Alcuni isolati più in là si erigono barricate all’accesso del quartiere dove si sono asserragliati i golpisti, gli pneumatici in fiamme ritornano a rischiarare la notte e bande di giovani armati di bastoni controllano i veicoli che transitano per verificare che non contengano militari dell’Rsp in fuga. Un autobus in transito dal Niger appare all’orizzonte e la tensione esplode quando l’autista, ignaro della situazione, cerca di evadere il blocco. Ma i leader dei movimenti cittadini del 2014 presenti riportano la calma. L’autobus dovrà aspettare l’alba per muoversi.

Uno di questi leader, dal nome di battaglia filosofico, Platone, spiega che questo colpo di stato ha rinforzato il popolo, perché ha fatto uscire allo scoperto le forze che si erano integrate al processo democratico ma restavano fedeli alla dittatura. La folla acclama e urla che si farà giustizia, che il golpista Dienderé é votato alla prigione e che il suo corpo d’élite sarà finalmente sciolto… Qualcuno evoca Thomas Sankarà, il leader panafricanista assassinato nel 1987 da una congiura che vide protagonisti Compaoré e Dienderé, altri invocano l’esecuzione pubblica dei golpisti. Ma la sensazione é che i leader dei movimenti rivoluzionari del 2014, come il Balai Citoyen, controllano la piazza e i suoi militanti. E assicurano che non ci saranno spargimenti di sangue se i golpisti consegneranno le armi.

La notte passa placida, tra i racconti dei reduci degli scontri dei giorni precedenti, qualcuno mostra le ferite dovute ai colpi dei militari, altri evocano sventagliate di mitraglietta che hanno sibilato vicino alle orecchie, altri ancora, più tragicamente, ricordano le corse frenetiche agli ospedali, portando amici feriti. Si mangia al fresco mentre in lontananza le luci di alcuni blindati rivelano movimenti di truppe.

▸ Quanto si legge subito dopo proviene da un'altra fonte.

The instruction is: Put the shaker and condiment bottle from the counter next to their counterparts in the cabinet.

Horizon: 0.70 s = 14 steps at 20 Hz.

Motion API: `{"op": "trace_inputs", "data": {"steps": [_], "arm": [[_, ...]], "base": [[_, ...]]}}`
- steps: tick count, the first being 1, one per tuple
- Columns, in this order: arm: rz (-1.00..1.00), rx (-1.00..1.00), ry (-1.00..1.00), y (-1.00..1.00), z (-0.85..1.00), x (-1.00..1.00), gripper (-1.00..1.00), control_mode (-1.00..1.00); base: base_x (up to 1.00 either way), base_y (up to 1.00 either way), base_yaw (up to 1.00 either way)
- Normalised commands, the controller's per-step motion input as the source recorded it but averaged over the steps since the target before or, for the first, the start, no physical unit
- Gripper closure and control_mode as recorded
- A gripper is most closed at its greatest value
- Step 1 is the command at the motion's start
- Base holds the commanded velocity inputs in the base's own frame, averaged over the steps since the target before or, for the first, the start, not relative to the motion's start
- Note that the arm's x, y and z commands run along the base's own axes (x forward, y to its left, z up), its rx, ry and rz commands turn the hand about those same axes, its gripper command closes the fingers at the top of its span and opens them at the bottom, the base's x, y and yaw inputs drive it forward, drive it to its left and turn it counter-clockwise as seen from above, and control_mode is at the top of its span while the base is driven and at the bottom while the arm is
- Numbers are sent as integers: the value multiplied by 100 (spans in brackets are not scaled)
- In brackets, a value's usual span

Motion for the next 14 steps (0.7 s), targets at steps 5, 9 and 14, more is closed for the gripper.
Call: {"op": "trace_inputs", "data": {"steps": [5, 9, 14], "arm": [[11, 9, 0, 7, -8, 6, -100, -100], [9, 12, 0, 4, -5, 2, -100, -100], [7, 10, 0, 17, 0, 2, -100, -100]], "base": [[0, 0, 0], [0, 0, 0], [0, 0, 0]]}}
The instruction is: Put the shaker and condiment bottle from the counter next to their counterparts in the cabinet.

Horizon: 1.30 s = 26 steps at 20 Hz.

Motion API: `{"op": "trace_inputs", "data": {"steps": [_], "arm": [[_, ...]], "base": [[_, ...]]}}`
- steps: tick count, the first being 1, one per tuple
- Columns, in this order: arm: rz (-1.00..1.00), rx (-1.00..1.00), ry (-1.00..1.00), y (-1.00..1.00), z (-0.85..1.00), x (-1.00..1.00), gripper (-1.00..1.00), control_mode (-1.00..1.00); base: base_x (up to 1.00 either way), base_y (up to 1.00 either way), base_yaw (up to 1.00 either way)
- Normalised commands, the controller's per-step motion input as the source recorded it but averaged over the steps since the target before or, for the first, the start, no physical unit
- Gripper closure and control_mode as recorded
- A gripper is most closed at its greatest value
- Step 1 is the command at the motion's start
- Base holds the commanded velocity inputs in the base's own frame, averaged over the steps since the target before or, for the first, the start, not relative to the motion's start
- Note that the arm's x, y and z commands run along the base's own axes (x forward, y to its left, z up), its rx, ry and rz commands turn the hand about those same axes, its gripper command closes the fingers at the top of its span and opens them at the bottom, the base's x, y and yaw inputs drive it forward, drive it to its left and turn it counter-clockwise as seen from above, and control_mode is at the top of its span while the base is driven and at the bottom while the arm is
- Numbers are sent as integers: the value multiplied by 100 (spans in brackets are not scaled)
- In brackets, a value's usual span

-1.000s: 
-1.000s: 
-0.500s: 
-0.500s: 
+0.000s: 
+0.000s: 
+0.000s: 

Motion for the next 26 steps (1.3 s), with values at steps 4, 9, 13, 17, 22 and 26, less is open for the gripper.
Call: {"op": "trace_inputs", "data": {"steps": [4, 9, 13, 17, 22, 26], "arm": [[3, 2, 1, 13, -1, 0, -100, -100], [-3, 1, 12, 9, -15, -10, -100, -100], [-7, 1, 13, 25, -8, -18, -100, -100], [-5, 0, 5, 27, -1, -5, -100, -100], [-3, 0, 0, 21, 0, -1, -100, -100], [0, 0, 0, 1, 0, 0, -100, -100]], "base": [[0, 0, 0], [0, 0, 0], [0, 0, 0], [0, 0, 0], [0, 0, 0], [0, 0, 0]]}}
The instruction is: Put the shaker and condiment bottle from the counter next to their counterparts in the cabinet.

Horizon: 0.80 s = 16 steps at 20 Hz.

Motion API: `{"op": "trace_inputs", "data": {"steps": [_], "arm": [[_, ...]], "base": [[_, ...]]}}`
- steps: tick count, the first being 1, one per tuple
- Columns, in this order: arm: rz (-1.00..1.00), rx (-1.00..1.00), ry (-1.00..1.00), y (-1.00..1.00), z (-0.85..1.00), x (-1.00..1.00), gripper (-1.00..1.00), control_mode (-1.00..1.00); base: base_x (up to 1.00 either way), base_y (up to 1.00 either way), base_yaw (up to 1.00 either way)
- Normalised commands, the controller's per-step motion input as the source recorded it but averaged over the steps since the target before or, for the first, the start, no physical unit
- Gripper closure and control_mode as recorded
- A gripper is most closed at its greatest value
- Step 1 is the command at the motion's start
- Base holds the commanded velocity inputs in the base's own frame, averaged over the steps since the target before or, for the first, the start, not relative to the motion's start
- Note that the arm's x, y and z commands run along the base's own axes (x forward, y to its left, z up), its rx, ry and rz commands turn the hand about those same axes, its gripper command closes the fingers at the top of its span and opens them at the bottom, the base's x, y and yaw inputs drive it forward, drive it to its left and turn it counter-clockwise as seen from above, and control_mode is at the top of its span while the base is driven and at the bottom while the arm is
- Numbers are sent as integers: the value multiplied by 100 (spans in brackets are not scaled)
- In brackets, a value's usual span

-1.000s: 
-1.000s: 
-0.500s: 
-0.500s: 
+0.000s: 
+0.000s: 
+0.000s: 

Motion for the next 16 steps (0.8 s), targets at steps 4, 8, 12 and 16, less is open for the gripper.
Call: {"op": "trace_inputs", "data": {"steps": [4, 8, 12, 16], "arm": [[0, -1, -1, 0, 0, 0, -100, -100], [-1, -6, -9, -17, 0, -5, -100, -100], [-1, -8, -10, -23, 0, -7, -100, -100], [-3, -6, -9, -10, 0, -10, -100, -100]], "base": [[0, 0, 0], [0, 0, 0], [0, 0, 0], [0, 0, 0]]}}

La mattina dopo si diffonde la notizia di un attacco imminente alla caserma dei golpisti, la popolazione vive attaccata alle radio onnipresenti che creano una cacofonia nelle strade vuote. Poi il comunicato dello stato maggiore che assicura alla popolazione una soluzione positiva del conflitto, anche se negoziata per evitare ulteriori violenze. Intanto i rappresentanti della Cedeao atterrano a Ouagadougou per riprendere a negoziare. E in serata circola il testo dell’accordo tra i militari, che lascia la maggioranza delusa e una minoranza pragmatica rassegnata, ma rassicurata rispetto all’eventualità di una guerra civile. L’accordo spinge inoltre i movimenti della società civile a cercare una nuova strategia, che consenta di riprendere il processo democratico senza l’obbligo di integrare i resti del colpo di stato nella politica nazionale futura. «Questo succede quando si lasciano negoziare i militari tra di loro», commentano le opposizioni… Ma questa soluzione non sembra essere, ancora una volta, quella definitiva.